Note, I have added some statements to log the time it takes for each step of the process. You should keep those so you know which part of the time is taken when searching. Since you are testing with 1000 strings only this matters a lot since if 90% of the cost is the build time, not the search time, then when you test with 1M strings you will still only be doing that once, so it won't matter

Also note that I have amended my code to parse file1 and file2 as you do, so you should be able to just plug this in and test it:

from Bio import SeqIO
from collections import defaultdict
from datetime import datetime

def all_substrings(s):
    result = set()
    for length in range(1,len(s)+1):
        for offset in range(len(s)-length+1):
            result.add(s[offset:offset+length])
    return result

print "Building dictionary...."
build_start = datetime.now()

dictionary = defaultdict(int)
handle = SeqIO.parse(file2, 'fasta')
for record in handle:
    for sub in all_substrings(str(record.seq).strip()):
        dictionary[sub] += 1
build_end = datetime.now()
print "Dictionary built in: %gs" % (build-end-build_start).total_seconds()

print "Searching...\n"
search_start = datetime.now()

with open(file1) as fd:
    for line in fd:
        substring = line.strip().split("\t")[1]
        count = dictionary[substring]
        print substring, count

search_end = datetime.now()
print "Search done in: %gs" % (search_end-search_start).total_seconds()

Answer 2

我不是算法专家，但我认为这应该会给您带来健康的性能提升。您需要将 'haystacks' 设置为要查看的大词列表，并将 'needles' 设置为您要查找的子字符串的列表（可以包含重复项），我会让你最终实施。如果您可以发布您的针头列表和干草堆列表，那就太好了，这样我们就可以轻松地比较提议的解决方案的性能。
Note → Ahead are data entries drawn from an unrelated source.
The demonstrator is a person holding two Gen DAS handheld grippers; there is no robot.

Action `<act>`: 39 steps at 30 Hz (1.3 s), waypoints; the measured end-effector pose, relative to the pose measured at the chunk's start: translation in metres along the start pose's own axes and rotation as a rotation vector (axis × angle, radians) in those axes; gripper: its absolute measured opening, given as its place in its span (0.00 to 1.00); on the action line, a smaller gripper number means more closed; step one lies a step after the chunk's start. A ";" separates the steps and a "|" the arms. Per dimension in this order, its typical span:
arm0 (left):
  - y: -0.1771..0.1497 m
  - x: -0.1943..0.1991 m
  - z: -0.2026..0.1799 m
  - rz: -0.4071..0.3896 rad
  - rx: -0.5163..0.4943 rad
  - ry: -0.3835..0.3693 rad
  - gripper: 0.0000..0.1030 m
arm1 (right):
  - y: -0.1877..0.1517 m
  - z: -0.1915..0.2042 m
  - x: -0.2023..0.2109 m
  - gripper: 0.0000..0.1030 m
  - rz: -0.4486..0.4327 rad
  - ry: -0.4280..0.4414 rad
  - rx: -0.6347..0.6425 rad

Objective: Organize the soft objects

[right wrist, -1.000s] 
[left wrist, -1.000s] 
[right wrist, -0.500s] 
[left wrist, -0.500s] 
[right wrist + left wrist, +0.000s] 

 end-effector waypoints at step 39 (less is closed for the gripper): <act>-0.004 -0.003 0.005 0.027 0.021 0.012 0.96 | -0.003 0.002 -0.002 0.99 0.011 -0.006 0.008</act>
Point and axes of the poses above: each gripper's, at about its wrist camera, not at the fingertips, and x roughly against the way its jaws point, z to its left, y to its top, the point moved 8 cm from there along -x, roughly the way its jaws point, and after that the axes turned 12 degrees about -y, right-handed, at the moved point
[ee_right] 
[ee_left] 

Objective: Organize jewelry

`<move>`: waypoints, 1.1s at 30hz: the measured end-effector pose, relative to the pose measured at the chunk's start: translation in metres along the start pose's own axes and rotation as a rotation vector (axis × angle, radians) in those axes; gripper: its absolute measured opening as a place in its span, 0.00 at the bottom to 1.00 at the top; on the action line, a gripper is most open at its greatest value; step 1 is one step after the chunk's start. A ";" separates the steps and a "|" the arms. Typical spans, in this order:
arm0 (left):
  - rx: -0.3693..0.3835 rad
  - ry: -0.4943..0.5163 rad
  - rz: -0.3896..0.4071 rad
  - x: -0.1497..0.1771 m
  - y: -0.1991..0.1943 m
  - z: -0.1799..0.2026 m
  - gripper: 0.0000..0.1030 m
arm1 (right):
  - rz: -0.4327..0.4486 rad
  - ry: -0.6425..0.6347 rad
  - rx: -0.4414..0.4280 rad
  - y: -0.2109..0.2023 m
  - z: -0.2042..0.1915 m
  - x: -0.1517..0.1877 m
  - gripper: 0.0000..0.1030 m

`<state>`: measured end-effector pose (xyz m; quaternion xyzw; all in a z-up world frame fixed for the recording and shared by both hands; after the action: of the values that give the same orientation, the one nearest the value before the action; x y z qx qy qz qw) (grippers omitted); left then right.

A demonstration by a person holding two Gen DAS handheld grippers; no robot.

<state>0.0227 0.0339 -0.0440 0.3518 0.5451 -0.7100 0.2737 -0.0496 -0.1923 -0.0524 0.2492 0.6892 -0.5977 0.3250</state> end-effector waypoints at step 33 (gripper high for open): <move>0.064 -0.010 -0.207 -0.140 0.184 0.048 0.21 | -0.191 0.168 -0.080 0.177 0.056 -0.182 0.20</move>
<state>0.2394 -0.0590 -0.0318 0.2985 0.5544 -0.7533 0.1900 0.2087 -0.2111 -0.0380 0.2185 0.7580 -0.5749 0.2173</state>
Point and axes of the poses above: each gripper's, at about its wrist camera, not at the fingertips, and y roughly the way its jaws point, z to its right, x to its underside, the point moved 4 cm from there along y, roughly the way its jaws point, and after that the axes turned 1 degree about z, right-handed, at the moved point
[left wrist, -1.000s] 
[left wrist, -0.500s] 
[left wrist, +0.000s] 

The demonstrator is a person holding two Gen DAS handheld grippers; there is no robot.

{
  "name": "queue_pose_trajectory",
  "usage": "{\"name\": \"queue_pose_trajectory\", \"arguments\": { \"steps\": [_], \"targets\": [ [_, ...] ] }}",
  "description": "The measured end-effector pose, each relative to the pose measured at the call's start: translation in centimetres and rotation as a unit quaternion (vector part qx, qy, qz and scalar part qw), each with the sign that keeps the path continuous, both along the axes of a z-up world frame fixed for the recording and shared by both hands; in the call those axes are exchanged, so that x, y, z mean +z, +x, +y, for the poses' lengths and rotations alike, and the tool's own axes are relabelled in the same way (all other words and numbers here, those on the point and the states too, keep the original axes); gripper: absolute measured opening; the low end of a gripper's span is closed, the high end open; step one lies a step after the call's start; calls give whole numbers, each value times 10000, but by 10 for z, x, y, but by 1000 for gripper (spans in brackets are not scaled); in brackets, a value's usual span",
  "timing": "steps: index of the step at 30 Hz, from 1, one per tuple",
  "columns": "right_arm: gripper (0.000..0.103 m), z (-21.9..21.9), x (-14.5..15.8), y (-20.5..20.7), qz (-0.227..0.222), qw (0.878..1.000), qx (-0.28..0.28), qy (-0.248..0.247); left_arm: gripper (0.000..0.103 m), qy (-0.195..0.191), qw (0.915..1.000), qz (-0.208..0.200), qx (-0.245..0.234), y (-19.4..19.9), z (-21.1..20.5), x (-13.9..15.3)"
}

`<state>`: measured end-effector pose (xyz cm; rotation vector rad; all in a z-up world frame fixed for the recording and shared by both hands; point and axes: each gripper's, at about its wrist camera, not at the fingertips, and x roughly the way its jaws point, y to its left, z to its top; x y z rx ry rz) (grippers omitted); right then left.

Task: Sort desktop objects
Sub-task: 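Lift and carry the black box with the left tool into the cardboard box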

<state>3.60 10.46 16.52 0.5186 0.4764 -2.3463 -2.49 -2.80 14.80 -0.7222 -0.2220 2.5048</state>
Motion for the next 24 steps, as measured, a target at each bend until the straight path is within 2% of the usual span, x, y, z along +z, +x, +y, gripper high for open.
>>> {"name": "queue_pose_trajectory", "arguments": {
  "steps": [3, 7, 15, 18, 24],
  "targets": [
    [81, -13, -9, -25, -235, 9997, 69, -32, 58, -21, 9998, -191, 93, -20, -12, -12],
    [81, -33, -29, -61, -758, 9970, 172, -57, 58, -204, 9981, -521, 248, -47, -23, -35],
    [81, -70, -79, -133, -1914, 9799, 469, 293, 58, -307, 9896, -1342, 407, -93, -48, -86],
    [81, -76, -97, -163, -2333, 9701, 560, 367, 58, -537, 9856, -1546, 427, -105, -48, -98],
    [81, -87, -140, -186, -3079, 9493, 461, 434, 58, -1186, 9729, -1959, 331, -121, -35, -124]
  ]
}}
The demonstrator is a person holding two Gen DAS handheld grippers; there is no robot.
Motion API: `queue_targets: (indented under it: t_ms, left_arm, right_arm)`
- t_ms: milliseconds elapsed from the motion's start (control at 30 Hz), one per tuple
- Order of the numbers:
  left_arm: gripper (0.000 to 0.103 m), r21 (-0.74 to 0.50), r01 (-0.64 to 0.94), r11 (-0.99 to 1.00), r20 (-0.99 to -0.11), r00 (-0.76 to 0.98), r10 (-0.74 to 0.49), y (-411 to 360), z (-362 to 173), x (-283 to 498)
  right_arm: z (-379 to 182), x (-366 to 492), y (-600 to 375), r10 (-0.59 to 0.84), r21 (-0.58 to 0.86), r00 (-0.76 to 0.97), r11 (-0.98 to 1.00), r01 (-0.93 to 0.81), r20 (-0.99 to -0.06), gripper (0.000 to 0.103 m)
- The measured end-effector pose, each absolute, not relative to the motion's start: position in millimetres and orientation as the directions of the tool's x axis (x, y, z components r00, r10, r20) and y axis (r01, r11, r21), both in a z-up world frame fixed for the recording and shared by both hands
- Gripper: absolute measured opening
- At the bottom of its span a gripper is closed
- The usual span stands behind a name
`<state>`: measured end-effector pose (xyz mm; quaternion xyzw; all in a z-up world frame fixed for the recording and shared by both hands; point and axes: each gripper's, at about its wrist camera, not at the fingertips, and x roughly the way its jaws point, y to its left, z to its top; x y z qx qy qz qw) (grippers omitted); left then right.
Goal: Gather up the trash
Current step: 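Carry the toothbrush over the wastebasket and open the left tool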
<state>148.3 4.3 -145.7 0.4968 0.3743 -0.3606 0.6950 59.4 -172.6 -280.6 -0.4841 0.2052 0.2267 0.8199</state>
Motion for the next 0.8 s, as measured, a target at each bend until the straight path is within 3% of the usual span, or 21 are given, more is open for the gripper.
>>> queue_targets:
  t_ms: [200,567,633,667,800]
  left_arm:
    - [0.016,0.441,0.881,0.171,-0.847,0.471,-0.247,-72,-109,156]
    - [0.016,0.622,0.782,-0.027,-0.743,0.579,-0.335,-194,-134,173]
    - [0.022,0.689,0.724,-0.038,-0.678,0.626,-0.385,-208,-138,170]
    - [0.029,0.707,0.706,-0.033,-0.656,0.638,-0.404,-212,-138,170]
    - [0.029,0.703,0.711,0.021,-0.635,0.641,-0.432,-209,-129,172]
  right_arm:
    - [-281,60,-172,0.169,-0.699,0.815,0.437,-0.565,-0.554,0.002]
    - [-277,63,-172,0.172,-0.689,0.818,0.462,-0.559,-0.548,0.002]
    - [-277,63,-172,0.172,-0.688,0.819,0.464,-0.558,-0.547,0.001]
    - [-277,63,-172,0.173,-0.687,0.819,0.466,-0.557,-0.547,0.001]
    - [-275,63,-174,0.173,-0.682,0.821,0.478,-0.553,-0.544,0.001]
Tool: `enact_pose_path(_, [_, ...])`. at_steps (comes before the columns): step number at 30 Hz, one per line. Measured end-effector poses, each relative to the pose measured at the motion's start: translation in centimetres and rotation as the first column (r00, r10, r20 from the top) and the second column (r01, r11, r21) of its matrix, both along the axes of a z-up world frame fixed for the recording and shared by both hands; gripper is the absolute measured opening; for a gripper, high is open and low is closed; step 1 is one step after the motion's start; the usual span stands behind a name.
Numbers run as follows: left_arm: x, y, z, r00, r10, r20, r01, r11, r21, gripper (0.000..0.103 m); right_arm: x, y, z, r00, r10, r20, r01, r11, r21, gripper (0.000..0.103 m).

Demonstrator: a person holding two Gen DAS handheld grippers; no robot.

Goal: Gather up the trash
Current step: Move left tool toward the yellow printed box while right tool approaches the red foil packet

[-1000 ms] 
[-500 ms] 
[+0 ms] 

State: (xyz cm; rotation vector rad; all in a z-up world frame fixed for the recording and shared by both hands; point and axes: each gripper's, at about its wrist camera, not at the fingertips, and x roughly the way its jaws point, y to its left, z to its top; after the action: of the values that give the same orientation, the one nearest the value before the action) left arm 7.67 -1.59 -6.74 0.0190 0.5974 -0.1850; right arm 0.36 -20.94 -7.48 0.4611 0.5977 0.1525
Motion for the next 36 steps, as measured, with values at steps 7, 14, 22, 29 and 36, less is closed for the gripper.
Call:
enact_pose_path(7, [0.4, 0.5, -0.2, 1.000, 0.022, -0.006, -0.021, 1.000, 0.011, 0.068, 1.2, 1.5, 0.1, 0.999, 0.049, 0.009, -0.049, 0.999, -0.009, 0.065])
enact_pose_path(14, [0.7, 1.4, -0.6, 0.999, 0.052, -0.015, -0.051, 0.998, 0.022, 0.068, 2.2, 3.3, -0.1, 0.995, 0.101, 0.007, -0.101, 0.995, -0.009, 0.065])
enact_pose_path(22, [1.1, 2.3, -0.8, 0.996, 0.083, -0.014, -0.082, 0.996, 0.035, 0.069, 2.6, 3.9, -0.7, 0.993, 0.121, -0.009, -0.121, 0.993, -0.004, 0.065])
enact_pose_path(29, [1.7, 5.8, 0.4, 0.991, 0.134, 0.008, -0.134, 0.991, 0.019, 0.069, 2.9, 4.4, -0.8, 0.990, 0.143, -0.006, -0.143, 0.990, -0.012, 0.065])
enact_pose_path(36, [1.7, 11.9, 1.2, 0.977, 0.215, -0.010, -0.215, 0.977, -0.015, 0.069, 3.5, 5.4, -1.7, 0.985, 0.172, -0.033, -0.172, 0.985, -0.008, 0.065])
haystacks = <some list of words>
needles = <some list of words>

class Node(object):
    def __init__(self):
        self.words = set()
        self.links = {}

base = Node()

for haystack_id, haystack in enumerate(haystacks):
    for i in xrange(len(haystack)):
        current_node = base
        for char in haystack[i:]:
            current_node = current_node.links.setdefault(char, Node())
            current_node.words.add(haystack_id)

def search_haystack_tree(needle):
    current_node = base
    for char in needle:
        try:
            current_node = current_node.links[char]
        except KeyError:
            return 0
    return len(current_node.words)

for needle in needles:
    count = search_haystack_tree(needle)
    print "Count for %s: %i" % (needle, count)

您可能可以通过查看代码来弄清楚发生了什么，但只是用文字来表达：我构建了一个巨大的大海捞针子字符串树，这样给定任何针，您可以逐个字符地导航树并结束在一个节点上，该节点附加了包含该子字符串的 haystacks 的所有 haystack id 的集合。然后对于每根针，我们只需遍历树并在最后计算集合的大小。